O segundo sentimento é a esperança de que a tragédia do coronavírus finalmente faça o país e o mundo acordarem para a necessidade da retomada de um estado democrático forte, que regule e dê direção aos mercados. É a esperança da volta da social-democracia na política e do keynesianismo na economia.

O co-determinismo e a esperança social-democrata e keynesiana

Num ótimo artigo recém publicado, o economista Fernando Nogueira da Costa expõe claramente os princípios da social-democracia keynesiana, contrária ao determinismo econômico apregoado tanto pelos (neo)liberais quanto pelos marxistas ortodoxos.

O determinismo econômico diz que a economia determina os desenvolvimentos e resultados da política e até das outras esferas da vida, desde a intimidade até a ciência e o direito.

Fernando Nogueira diz que o mundo é muito mais complexo e imprevisível e que o modelo mais adequado para abordar suas incertezas é o co-determinismo. Há causalidades e determinismos no mundo, mas eles são múltiplos e imprevisíveis. Há efeitos/resultados aos quais não se pode atribuir causas precisas, como há causas que não desaguam em resultados previstos.

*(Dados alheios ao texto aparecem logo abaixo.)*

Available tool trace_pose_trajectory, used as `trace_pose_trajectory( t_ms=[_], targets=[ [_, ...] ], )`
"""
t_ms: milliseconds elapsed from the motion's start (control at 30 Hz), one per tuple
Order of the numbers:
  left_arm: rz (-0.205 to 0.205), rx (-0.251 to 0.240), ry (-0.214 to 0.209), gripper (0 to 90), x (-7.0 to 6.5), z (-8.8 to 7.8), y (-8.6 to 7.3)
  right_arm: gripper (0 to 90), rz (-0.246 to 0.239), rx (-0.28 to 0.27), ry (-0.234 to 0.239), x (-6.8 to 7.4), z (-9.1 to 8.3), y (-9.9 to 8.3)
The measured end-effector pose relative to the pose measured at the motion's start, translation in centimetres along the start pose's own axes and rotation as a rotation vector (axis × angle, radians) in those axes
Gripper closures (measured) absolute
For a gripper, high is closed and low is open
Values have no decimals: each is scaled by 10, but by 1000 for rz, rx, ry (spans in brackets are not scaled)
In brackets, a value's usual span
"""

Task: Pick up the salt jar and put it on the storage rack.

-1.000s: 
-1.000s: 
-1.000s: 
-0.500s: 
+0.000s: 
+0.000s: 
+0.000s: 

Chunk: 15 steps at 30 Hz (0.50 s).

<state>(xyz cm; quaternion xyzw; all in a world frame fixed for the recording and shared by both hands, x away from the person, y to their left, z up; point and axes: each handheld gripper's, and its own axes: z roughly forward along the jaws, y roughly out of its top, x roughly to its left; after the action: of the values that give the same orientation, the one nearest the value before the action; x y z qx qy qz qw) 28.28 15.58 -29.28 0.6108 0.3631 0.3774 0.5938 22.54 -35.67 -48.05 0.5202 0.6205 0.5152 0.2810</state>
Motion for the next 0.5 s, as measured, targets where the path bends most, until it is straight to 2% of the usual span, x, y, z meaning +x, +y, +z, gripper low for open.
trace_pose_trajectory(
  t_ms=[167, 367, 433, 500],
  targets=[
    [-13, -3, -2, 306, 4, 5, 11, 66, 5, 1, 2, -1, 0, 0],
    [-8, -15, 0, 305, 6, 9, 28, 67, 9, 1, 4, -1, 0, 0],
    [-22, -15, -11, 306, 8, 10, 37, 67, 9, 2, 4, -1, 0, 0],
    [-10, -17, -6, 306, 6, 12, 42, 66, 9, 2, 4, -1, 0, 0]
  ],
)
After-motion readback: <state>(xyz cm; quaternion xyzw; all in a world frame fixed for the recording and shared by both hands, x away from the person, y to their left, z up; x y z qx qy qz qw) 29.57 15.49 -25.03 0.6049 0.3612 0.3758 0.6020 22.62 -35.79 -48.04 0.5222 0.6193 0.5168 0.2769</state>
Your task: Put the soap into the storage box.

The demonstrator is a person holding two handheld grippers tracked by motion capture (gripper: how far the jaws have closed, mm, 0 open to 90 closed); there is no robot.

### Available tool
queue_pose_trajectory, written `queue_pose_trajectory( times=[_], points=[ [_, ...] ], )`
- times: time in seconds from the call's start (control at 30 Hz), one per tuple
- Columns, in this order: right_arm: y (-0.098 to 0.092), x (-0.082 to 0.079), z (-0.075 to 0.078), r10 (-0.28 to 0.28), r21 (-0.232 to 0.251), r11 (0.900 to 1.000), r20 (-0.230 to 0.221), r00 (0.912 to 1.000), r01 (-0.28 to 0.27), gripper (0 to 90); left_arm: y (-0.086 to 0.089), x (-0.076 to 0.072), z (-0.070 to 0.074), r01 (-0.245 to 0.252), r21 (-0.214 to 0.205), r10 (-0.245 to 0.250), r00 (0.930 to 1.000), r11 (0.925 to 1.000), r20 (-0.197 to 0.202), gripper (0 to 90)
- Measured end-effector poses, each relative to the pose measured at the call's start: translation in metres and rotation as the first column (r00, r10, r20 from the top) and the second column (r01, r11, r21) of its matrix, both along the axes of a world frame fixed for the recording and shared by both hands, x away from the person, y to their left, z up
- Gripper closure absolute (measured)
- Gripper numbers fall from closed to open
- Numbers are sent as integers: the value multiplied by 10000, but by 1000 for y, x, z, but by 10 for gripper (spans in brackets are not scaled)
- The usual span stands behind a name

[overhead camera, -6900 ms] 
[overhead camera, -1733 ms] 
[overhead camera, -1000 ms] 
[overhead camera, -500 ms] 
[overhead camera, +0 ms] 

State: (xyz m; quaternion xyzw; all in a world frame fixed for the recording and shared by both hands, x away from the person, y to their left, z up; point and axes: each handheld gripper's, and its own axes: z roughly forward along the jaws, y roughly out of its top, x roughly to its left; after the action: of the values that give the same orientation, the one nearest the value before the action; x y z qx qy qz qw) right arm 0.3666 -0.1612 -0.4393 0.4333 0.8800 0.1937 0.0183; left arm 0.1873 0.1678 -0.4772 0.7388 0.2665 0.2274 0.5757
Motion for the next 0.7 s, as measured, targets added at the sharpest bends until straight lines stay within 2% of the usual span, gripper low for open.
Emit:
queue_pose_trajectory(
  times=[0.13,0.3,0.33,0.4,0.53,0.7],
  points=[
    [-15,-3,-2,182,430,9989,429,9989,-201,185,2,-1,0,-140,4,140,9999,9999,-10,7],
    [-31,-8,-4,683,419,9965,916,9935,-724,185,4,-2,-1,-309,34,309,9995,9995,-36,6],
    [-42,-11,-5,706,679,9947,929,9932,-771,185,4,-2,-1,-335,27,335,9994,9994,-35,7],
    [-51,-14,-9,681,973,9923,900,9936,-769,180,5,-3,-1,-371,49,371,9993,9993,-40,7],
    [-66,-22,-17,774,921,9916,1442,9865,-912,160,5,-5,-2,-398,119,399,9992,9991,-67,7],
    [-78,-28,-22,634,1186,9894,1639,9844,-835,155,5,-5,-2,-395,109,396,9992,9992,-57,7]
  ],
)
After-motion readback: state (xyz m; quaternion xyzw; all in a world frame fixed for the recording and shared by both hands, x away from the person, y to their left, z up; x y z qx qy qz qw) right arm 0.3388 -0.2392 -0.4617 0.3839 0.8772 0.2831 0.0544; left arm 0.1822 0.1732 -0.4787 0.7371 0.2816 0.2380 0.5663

Por isso, é absurdo o pensamento liberal achar que basta deixar a economia fluir que tudo o mais vai se ajeitar, como se ela fosse a causa primeira e infalível do movimento do mundo. Pensar assim é sacralizar a “mão invisível” do mercado como se fosse a “mão de Deus”. As sucessivas crises capitalistas mostram que a economia está longe de ser perfeita e autorregulável.

Também é absurdo o determinismo teleológico do marxismo tradicional, que acredita que o capitalismo, embora injusto e imperfeito, é um passo necessário para superarmos a barbárie das tribos e impérios, rumo ao paraíso socialista. Além do ranço cristão de imaginar um paraíso ao fim da história, este pensamento mal disfarça o etnocentrismo de uma suposta superioridade do brancos europeu, criador do capitalismo, sobre os outros povos da Terra.

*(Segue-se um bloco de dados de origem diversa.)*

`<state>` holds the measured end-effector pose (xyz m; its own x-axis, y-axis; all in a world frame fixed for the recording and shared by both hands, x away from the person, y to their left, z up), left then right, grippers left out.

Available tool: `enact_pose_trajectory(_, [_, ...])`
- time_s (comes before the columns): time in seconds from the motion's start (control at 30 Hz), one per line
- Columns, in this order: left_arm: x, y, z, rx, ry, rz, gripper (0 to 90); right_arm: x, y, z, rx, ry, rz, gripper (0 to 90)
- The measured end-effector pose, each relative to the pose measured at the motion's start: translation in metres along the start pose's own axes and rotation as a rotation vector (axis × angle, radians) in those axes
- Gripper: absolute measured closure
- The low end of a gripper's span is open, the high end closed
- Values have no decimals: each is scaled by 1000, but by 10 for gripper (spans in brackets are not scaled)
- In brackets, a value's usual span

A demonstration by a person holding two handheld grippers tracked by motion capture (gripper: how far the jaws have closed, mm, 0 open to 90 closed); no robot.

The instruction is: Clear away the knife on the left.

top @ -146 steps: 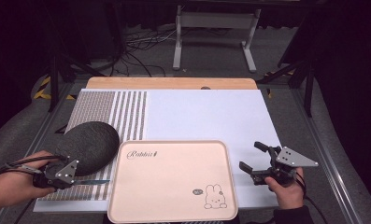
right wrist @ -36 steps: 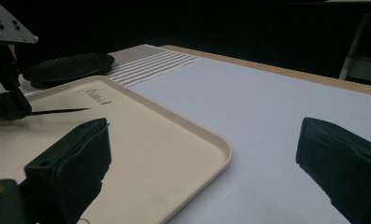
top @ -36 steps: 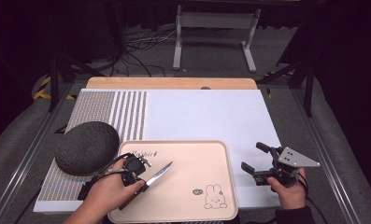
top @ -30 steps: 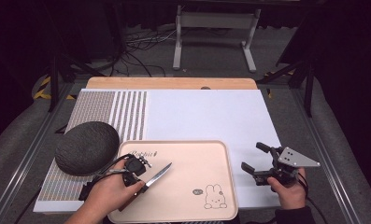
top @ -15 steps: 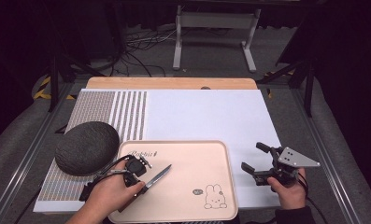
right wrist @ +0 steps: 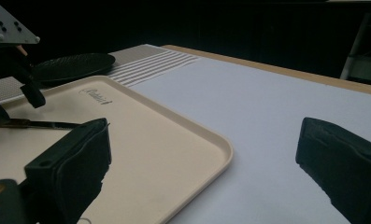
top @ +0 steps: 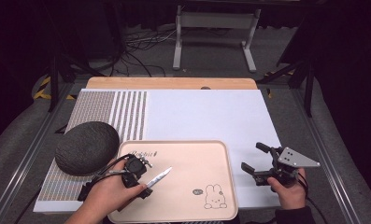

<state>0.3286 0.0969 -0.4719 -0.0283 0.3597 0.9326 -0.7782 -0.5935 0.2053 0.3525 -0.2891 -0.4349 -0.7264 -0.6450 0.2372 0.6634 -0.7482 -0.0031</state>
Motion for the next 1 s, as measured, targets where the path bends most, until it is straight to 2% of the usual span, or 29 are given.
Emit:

Diante do fracasso do determinismo econômico, em suas versões (neo)liberal e marxista, Fernando Nogueira proclama a necessidade de assumirmos o co-determinismo como teoria do mundo e o pragmatismo não ideológico como forma de agir nele. E se o receituário keynesiano e social-democrata é pragmático, sejamos keynesianos e sociais-democratas, então, agindo de acordo com a situação e em busca de resultados.

E se a política não é determinada pela economia, mas elas se co-determinam, podemos formar um consenso político em favor do melhor dos mundos: crescimento da riqueza e sua justa distribuição. A tragédia do coronavírus poderia ser o detonador desse consenso mundial, como a Segunda Guerra o foi para o keynesianismo social-democrata dos 30 anos dourados do capitalismo (1945-75).

O co-determinismo não diz que a política determina a economia, pois isto seria um determinismo com sinal trocado. Mas o co-determinismo, embora admita a imprevisibilidade, não nega o poder da ação humana e pressupõe que há previsibilidades parciais.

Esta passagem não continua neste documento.